To prove N=4 is the only solution, and to sort of derive it in the first place, we need Bayes' theorem. Suppose we have some an experiment that we are doing, and there are events that can occur, call the events A,B,C... and so on. Now, we can talk about the probabilty of an event A, we call that P(A), and we can talk about the probabilty of an event A given that some other event B has occured, we call that P(A|B). We can of course talk about the probablity that both A and B occur, P(A and B) and such things. It can be seen that the probabilty that both A and B occur is equal to the probabilty that A occurs times the probabilty that B occurs given that A already occured, so we can say:

P(A and B)=P(A)P(B|A)

Of course I could switch A and B in that statement to get:

P(A and B)=P(B)P(A|B)

Giving us that

P(A|B)P(B)=P(B|A)P(A)
P(A|B)=P(B|A)P(A)/P(B)

This last line is the statement of Bayes' Theorem.

So, this theorem can be used to tell us how likely is was that 'Alice put k coins in the envelopes' given that 'Bob found one at random' as long as we can calculate the chance that 'Bob found one at random' given that 'Alice put k coins in the envelopes'. That second one sounds pretty easy to calculate.
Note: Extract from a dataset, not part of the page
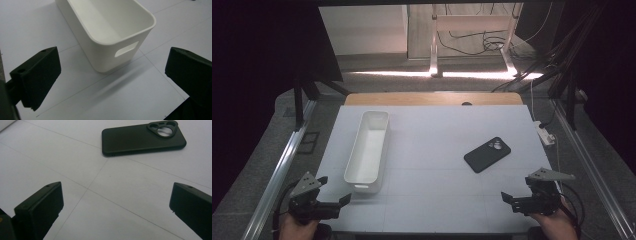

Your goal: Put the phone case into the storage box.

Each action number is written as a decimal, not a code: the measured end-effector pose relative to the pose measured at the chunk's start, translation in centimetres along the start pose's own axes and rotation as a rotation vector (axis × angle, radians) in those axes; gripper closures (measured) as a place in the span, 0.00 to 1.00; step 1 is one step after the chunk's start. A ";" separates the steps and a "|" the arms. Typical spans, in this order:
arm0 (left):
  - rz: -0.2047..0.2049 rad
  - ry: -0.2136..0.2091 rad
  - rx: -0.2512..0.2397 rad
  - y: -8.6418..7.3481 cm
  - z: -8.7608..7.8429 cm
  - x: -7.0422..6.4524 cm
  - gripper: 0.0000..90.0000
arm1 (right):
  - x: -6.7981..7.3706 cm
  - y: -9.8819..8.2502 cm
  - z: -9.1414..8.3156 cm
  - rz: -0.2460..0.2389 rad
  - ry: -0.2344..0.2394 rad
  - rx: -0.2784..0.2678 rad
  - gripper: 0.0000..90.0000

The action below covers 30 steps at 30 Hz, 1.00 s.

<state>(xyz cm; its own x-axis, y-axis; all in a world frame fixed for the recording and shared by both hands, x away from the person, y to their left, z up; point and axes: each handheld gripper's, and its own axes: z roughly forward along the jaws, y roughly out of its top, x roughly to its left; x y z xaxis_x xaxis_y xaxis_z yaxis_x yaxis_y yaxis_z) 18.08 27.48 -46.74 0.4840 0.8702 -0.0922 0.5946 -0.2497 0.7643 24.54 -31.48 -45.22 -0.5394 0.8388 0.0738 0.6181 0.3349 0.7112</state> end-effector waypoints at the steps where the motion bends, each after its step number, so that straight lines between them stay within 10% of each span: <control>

This is the use of Bayes' theorem, it allows us to switch the order of conditionals which can often make it easier to calculate.

In most practical cases, we have a list of mutually exclusive events A_i and another list of mutually exclusive events B_i such that exactly one A_i and one B_i must occur. Of course, for particular i and j, we can read off Bayes' theorem as:

P(A_i|B_j)=P(B_j|A_i)P(A_i)/P(B_j)

and to find P(B_j) we can find P(B_j|A_k) for each k and then multiply by P(A_k) and sum over k. Essentially we can see that in this case the denominator is serving as a normalizing constant (constant for each choice of j, that is) and that summing both sides of that last equation with resepct to i will give 1 (since exactly one of the A_i must happen).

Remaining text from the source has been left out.